Just before the courses were served, the councillors in a long line, with their giddy postage stamp caps and ruffled aprons, sang a brief song beginning, “O, we are the councillors gay, tra-la,” and were greeted with the hearty applause of appreciation and given, both collectively and individually, the “rah-rahs” of Merrymeeting. But ah, those plates of fried chicken, mashed potato and hot rolls! And the platters of steaming corn, served because of its popularity. From bouillon to salted almonds and candy, the refreshments seemed to be a success and the councillors saw to it that each girl had all she wanted. The hour was early, even if dinner was a trifle late.

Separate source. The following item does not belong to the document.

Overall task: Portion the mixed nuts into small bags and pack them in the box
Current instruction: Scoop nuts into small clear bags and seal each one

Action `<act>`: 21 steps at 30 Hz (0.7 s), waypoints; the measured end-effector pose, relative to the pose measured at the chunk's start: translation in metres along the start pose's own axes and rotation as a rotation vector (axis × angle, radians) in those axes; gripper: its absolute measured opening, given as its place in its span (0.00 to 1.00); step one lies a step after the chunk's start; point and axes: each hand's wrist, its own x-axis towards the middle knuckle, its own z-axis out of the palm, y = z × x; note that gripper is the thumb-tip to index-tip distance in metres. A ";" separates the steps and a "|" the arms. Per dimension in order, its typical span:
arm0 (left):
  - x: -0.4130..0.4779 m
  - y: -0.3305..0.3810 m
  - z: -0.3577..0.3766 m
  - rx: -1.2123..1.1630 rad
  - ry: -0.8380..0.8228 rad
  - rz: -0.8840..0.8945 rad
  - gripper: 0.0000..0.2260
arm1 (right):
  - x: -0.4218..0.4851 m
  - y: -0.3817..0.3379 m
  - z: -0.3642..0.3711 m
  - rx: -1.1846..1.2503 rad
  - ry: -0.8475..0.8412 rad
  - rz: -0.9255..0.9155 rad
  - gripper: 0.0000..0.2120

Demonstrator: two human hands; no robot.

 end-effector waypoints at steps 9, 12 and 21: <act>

More than one heart beat a little faster when the table which held the three cups and little packages marked with different names was moved to the center. Chairs were moved back and turned to face in the right direction. The head councillors, in a brief speech full of charm and sincerity, spoke of the camp ideals and of what these prizes would represent, then began to call the names and present to each the prize which she had worked for and won. Not all could win distinction. Some girlish hopes were bound to be disappointed, either when expectation was greater than the facts warranted, or when the contest was so close that no one could tell how the vote would turn.

Hilary won the ring; Lilian, Cathalina, Eloise and Isabel, pins. Hilary’s record was unblemished by any tardiness or absence. She had identified birds and flowers, taken the hikes, climbed Mt. Washington, and had been so generally helpful and well liked that some of the girls had voted for her to have the senior cup. Lilian had won the tennis tournament, and Cathalina had won second place, having vanquished all her opponents but Lilian. Isabel, in addition to a long list of activities, had won the swimming meet. Eloise, like Lilian, had been especially good with the musical affairs, and had made points in all lines. Both musical notes and a paddle for canoeing were on her headband, with the usual symbols. Betty had not quite enough points for a pin, but received arm band and diamond.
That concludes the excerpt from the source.